SUPPLIED MATERIAL =
________________________________________
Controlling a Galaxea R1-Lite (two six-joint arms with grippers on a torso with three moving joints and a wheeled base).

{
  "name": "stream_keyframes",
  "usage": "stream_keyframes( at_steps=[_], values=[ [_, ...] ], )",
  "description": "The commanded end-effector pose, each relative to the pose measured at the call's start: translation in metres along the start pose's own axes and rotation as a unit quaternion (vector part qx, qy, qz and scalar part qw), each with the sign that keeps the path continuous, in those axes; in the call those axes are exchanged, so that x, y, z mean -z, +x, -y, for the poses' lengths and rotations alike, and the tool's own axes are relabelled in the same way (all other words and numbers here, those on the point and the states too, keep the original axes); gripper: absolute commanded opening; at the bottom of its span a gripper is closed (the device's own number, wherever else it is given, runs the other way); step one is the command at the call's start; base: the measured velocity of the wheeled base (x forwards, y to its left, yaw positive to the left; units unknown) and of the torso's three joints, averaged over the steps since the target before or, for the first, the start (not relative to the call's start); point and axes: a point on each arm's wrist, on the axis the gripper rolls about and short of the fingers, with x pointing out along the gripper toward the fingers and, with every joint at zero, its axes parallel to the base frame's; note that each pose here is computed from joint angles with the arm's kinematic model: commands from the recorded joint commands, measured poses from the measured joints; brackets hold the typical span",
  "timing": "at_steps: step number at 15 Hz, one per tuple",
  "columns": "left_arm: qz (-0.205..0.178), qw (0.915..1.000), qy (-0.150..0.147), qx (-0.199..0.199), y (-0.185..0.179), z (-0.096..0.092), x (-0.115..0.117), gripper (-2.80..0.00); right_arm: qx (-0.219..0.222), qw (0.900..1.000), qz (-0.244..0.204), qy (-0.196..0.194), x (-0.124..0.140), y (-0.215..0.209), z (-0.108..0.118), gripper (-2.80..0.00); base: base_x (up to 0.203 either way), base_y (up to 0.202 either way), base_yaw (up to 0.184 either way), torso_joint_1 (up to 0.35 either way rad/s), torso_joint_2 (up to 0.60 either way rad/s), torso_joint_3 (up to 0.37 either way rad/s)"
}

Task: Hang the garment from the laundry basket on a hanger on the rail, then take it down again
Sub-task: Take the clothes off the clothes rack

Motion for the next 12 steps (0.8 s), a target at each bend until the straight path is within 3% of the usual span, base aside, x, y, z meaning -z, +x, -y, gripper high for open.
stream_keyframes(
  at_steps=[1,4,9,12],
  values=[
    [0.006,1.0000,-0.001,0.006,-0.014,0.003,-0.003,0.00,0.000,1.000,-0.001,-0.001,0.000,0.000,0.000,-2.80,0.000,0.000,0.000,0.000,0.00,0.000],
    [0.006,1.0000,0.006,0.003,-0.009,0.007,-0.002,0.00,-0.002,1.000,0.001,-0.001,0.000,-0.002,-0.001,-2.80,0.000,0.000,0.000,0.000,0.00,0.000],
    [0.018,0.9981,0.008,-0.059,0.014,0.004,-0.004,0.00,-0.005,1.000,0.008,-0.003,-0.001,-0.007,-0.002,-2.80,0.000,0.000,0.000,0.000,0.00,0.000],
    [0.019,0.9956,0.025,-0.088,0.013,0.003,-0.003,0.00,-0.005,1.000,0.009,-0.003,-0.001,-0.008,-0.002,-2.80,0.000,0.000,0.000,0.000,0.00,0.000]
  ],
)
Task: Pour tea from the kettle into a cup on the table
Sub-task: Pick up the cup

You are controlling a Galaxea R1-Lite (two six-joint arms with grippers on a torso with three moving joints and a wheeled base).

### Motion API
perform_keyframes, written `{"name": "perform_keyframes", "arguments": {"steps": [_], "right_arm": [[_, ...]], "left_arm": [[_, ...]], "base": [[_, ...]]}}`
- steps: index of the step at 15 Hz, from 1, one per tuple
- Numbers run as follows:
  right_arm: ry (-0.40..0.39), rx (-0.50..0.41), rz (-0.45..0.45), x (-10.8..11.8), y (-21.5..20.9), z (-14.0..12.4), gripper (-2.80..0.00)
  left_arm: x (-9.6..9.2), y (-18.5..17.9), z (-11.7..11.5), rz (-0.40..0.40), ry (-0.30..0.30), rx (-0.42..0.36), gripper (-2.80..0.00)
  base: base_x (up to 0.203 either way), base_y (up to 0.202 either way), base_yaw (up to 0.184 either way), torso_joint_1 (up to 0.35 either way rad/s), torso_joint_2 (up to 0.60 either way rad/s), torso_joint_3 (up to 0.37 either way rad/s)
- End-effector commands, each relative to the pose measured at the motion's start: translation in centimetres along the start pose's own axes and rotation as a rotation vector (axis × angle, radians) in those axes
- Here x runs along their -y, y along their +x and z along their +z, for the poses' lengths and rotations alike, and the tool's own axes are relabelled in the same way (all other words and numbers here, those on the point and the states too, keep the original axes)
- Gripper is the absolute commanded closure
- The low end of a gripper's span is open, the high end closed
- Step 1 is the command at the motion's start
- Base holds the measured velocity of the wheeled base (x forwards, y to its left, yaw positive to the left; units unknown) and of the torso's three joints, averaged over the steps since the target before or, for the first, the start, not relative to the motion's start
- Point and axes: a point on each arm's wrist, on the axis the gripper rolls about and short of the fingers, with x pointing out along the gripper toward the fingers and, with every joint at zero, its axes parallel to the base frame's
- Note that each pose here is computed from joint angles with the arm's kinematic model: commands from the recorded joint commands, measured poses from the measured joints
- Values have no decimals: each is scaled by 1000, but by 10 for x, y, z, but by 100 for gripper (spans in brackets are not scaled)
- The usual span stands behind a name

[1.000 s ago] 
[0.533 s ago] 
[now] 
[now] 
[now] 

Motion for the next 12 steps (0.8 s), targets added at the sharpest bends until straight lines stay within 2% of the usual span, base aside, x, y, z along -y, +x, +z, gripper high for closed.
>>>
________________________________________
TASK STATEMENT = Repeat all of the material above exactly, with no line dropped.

ANSWER AREA =
Controlling a Galaxea R1-Lite (two six-joint arms with grippers on a torso with three moving joints and a wheeled base).

{
  "name": "stream_keyframes",
  "usage": "stream_keyframes( at_steps=[_], values=[ [_, ...] ], )",
  "description": "The commanded end-effector pose, each relative to the pose measured at the call's start: translation in metres along the start pose's own axes and rotation as a unit quaternion (vector part qx, qy, qz and scalar part qw), each with the sign that keeps the path continuous, in those axes; in the call those axes are exchanged, so that x, y, z mean -z, +x, -y, for the poses' lengths and rotations alike, and the tool's own axes are relabelled in the same way (all other words and numbers here, those on the point and the states too, keep the original axes); gripper: absolute commanded opening; at the bottom of its span a gripper is closed (the device's own number, wherever else it is given, runs the other way); step one is the command at the call's start; base: the measured velocity of the wheeled base (x forwards, y to its left, yaw positive to the left; units unknown) and of the torso's three joints, averaged over the steps since the target before or, for the first, the start (not relative to the call's start); point and axes: a point on each arm's wrist, on the axis the gripper rolls about and short of the fingers, with x pointing out along the gripper toward the fingers and, with every joint at zero, its axes parallel to the base frame's; note that each pose here is computed from joint angles with the arm's kinematic model: commands from the recorded joint commands, measured poses from the measured joints; brackets hold the typical span",
  "timing": "at_steps: step number at 15 Hz, one per tuple",
  "columns": "left_arm: qz (-0.205..0.178), qw (0.915..1.000), qy (-0.150..0.147), qx (-0.199..0.199), y (-0.185..0.179), z (-0.096..0.092), x (-0.115..0.117), gripper (-2.80..0.00); right_arm: qx (-0.219..0.222), qw (0.900..1.000), qz (-0.244..0.204), qy (-0.196..0.194), x (-0.124..0.140), y (-0.215..0.209), z (-0.108..0.118), gripper (-2.80..0.00); base: base_x (up to 0.203 either way), base_y (up to 0.202 either way), base_yaw (up to 0.184 either way), torso_joint_1 (up to 0.35 either way rad/s), torso_joint_2 (up to 0.60 either way rad/s), torso_joint_3 (up to 0.37 either way rad/s)"
}

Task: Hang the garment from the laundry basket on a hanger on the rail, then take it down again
Sub-task: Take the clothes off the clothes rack

Motion for the next 12 steps (0.8 s), a target at each bend until the straight path is within 3% of the usual span, base aside, x, y, z meaning -z, +x, -y, gripper high for open.
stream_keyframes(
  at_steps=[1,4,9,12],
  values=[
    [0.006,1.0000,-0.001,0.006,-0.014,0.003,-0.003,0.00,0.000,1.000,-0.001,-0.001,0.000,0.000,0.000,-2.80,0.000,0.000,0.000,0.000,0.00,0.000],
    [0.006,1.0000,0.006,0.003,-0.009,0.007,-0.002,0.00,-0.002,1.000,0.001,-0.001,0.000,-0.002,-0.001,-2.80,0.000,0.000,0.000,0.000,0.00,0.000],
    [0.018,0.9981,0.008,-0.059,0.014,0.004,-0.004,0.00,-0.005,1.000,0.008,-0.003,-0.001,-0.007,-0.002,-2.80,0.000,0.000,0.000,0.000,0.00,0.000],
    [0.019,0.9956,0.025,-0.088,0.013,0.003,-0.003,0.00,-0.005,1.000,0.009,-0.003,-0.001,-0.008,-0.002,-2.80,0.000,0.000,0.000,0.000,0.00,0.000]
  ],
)
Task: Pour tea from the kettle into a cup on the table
Sub-task: Pick up the cup

You are controlling a Galaxea R1-Lite (two six-joint arms with grippers on a torso with three moving joints and a wheeled base).

### Motion API
perform_keyframes, written `{"name": "perform_keyframes", "arguments": {"steps": [_], "right_arm": [[_, ...]], "left_arm": [[_, ...]], "base": [[_, ...]]}}`
- steps: index of the step at 15 Hz, from 1, one per tuple
- Numbers run as follows:
  right_arm: ry (-0.40..0.39), rx (-0.50..0.41), rz (-0.45..0.45), x (-10.8..11.8), y (-21.5..20.9), z (-14.0..12.4), gripper (-2.80..0.00)
  left_arm: x (-9.6..9.2), y (-18.5..17.9), z (-11.7..11.5), rz (-0.40..0.40), ry (-0.30..0.30), rx (-0.42..0.36), gripper (-2.80..0.00)
  base: base_x (up to 0.203 either way), base_y (up to 0.202 either way), base_yaw (up to 0.184 either way), torso_joint_1 (up to 0.35 either way rad/s), torso_joint_2 (up to 0.60 either way rad/s), torso_joint_3 (up to 0.37 either way rad/s)
- End-effector commands, each relative to the pose measured at the motion's start: translation in centimetres along the start pose's own axes and rotation as a rotation vector (axis × angle, radians) in those axes
- Here x runs along their -y, y along their +x and z along their +z, for the poses' lengths and rotations alike, and the tool's own axes are relabelled in the same way (all other words and numbers here, those on the point and the states too, keep the original axes)
- Gripper is the absolute commanded closure
- The low end of a gripper's span is open, the high end closed
- Step 1 is the command at the motion's start
- Base holds the measured velocity of the wheeled base (x forwards, y to its left, yaw positive to the left; units unknown) and of the torso's three joints, averaged over the steps since the target before or, for the first, the start, not relative to the motion's start
- Point and axes: a point on each arm's wrist, on the axis the gripper rolls about and short of the fingers, with x pointing out along the gripper toward the fingers and, with every joint at zero, its axes parallel to the base frame's
- Note that each pose here is computed from joint angles with the arm's kinematic model: commands from the recorded joint commands, measured poses from the measured joints
- Values have no decimals: each is scaled by 1000, but by 10 for x, y, z, but by 100 for gripper (spans in brackets are not scaled)
- The usual span stands behind a name

[1.000 s ago] 
[0.533 s ago] 
[now] 
[now] 
[now] 

Motion for the next 12 steps (0.8 s), targets added at the sharpest bends until straight lines stay within 2% of the usual span, base aside, x, y, z along -y, +x, +z, gripper high for closed.
>>>

The exercise has been carried out completely.